“Resistance is one of capitalism’s perennial problems, to which one of its perennial solutions is camouflage.”

via @AdrianRiskin

https://chez-risk.in/2023/04/05/why-are-children-forced-to-study-mathematics-at-gunpoint/

@paninid @AdrianRiskin

An interesting post. I have a very different experience of math than most, being both a math major and a PhD in Engineering, and an Anarchist... To me, math is valuable for reasons outside of capital's reasons, but I do recognize that there's an aspect of mathing up economics and using it to justify power that's a super strong motive for capital

@paninid @AdrianRiskin

"As I came to understand capital’s role in creating and shaping the world I began to see that such letter grades didn’t help students to learn mathematics and in many ways hindered learning. I saw that letter grades aren’t designed to help students in any way and in many ways they’re harmful. "

That's a powerful statement I agree with 100% grades are there to assort students into the needs of capital.

@paninid @AdrianRiskin

"I believe the only solution is to abolish compulsory schooling.23 This argument is too much for a brief summary, but it’s based on the simple fact that I can’t see any possible moral justification for compulsory schooling enforced by police at gunpoint, not if my kids are being forced and therefore not if other people’s kids are being forced. I don’t mean we should abolish free public schools, just that attendance should be voluntary."

I agree with this as well

@paninid @AdrianRiskin

Though I disagree with what some might take to be the invitation for parents to decide that their kids shouldn't go to school for religious or personal family finance reasons, like wanting to extract labor from their kids.

@paninid @AdrianRiskin

In a functional society, kids and their parents would WANT to go to school, they would have strong control over the choices about what to study, and they would not have any grades, but rather feedback that ensures students progress at their own pace rather than a timeline of semesters and syllabi etc.
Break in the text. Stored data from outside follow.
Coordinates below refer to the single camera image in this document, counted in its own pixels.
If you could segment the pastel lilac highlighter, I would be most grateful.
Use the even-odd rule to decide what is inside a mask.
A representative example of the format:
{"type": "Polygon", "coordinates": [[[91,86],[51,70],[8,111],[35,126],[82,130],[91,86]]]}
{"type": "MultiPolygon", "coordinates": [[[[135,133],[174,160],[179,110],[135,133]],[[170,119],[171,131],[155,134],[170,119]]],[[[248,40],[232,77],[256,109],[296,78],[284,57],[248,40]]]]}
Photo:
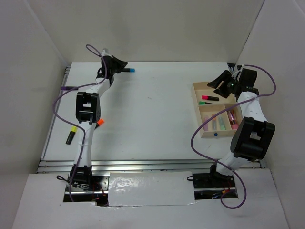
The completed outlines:
{"type": "Polygon", "coordinates": [[[208,122],[207,122],[207,120],[209,119],[209,116],[207,116],[207,115],[205,115],[204,117],[203,117],[203,123],[205,123],[205,125],[203,126],[203,130],[206,132],[206,131],[208,131],[208,122]]]}

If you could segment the pink cap black highlighter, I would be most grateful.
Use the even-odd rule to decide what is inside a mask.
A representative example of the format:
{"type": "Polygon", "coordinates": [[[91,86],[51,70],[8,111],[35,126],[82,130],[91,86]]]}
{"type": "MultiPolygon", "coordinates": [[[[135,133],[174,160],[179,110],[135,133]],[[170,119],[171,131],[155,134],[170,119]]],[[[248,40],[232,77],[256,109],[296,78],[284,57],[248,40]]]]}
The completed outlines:
{"type": "Polygon", "coordinates": [[[220,101],[219,97],[214,97],[214,96],[207,96],[207,95],[202,95],[201,97],[203,100],[208,100],[208,101],[220,101]]]}

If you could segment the blue cap black highlighter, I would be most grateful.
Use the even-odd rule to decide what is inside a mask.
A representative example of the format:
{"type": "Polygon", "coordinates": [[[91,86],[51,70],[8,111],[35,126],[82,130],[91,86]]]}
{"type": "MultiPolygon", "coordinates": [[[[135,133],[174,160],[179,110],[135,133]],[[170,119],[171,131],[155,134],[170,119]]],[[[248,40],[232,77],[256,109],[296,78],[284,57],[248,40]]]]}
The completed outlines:
{"type": "Polygon", "coordinates": [[[130,73],[134,73],[135,72],[135,69],[134,68],[123,68],[121,70],[121,72],[130,72],[130,73]]]}

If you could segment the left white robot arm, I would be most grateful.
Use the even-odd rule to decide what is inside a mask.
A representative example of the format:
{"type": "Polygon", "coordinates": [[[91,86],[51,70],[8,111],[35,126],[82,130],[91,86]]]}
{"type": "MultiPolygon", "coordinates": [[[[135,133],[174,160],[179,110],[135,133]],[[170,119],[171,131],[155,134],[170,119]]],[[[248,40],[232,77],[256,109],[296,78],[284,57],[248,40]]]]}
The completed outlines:
{"type": "Polygon", "coordinates": [[[121,73],[127,64],[113,55],[102,57],[95,83],[86,91],[77,92],[75,114],[83,137],[79,141],[80,151],[74,160],[70,178],[72,185],[77,184],[83,190],[94,187],[91,151],[93,132],[101,118],[100,97],[112,86],[114,75],[121,73]]]}

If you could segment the green cap black highlighter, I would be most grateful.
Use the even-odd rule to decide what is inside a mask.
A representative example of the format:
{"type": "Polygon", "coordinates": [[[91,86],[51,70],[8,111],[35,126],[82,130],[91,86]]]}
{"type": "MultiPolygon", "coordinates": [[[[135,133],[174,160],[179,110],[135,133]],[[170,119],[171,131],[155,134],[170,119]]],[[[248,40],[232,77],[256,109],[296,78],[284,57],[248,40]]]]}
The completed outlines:
{"type": "Polygon", "coordinates": [[[198,103],[198,105],[207,105],[207,104],[213,104],[213,103],[203,102],[203,101],[200,101],[200,102],[198,103]]]}

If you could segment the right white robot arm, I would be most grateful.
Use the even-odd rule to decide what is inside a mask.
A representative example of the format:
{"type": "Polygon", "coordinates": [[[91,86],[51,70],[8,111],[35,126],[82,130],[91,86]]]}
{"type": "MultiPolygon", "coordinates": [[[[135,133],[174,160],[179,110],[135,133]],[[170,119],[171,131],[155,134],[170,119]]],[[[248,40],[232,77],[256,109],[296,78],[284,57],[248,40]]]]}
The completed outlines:
{"type": "Polygon", "coordinates": [[[223,98],[233,94],[240,107],[243,119],[231,140],[230,152],[210,167],[208,182],[219,187],[233,176],[241,166],[265,157],[275,125],[265,118],[259,99],[263,97],[254,87],[258,66],[238,65],[237,72],[225,70],[208,87],[223,98]]]}

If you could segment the pastel green highlighter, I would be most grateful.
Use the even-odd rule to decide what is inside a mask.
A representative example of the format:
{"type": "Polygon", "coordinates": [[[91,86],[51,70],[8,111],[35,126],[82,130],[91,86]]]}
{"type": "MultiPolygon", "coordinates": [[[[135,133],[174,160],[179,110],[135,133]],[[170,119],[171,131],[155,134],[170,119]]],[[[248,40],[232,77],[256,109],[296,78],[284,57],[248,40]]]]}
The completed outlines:
{"type": "Polygon", "coordinates": [[[218,118],[218,121],[219,121],[220,129],[221,130],[226,130],[224,120],[221,116],[218,118]]]}

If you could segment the pastel orange cap highlighter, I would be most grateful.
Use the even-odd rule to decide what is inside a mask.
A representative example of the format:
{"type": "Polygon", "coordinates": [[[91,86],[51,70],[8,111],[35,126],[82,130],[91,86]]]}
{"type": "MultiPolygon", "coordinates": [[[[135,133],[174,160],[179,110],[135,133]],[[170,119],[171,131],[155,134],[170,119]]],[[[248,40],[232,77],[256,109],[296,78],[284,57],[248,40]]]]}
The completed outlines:
{"type": "Polygon", "coordinates": [[[212,120],[212,130],[213,131],[217,130],[217,117],[213,118],[212,120]]]}

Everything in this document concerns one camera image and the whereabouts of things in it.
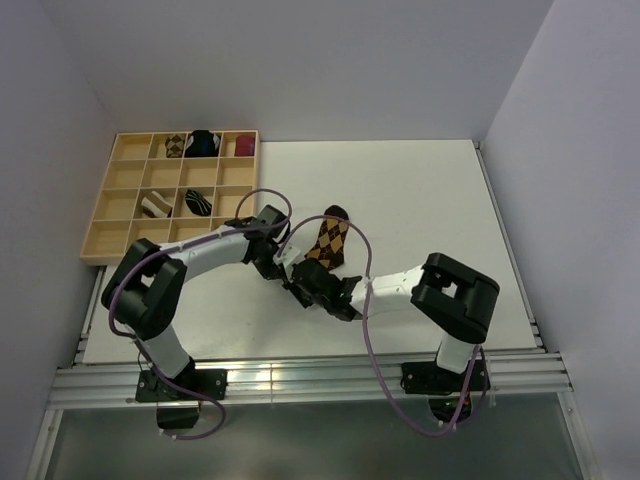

If that sounds like something you'd like to participate in follow my tag #anarchistuniversity as I try to set up infrastructure to make that more possible.

@dlakelan @paninid

Sorry for the late reply. The potential for parents to exploit their kids in the absence of compulsory schooling is a popular counterargument to my position, and there's no question that it would happen to some extent. The abolitionist rejoinder, for schools as for cops, prisons, and other statist violence-projecting institutions, is to ask whether the harm is worth preventing at the cost extracted by the state. Obviously as an anarchist I don't think it's even close. I wrote something on this also, and my response to this particular point is as follows:

_____
For the sake of argument ... suppose that parents not having their kids’ best interests in mind is common enough to require state intervention in the form of compulsory schooling.

This idea is the basis for another class of benefits supposedly provided by compulsory education – the idea that children and parents sometimes have adverse interests and that the state can help kids by being ready to intervene in such cases. One such commonly touted benefit of compulsory education is that it gives abused, endangered children some contact with professional non-familial caregivers, who can detect danger and thereby save children. It’s ultimately better, the story goes, for the kids to be forced into schools at gunpoint so that they can be inspected and monitored by government officials and other professionals and helped independently of their families, who are seen as a danger.

That is, if they attend public schools, of course, but also of course it’s assumed that poor people are the ones who need their kids inspected. Very few parents of any social class would tolerate this kind of policy if it were explicit, e.g. if they had to bring their kids into the police station once a month to be interviewed by armed social workers.
__________

https://chez-risk.in/2023/10/03/against-compulsory-schooling/

@AdrianRiskin @paninid

Note I agree with this take. I just think we do need societal ways of caring for children that don't currently exist. Having experienced my child at school intervening to get help for two separate child abuse cases in the last 2 years I know that kids do get help from abuse in part because they are seen in society in ways they wouldn't be if parents had them confined at home etc.

The state isn't the answer obviously, all that happened under the state!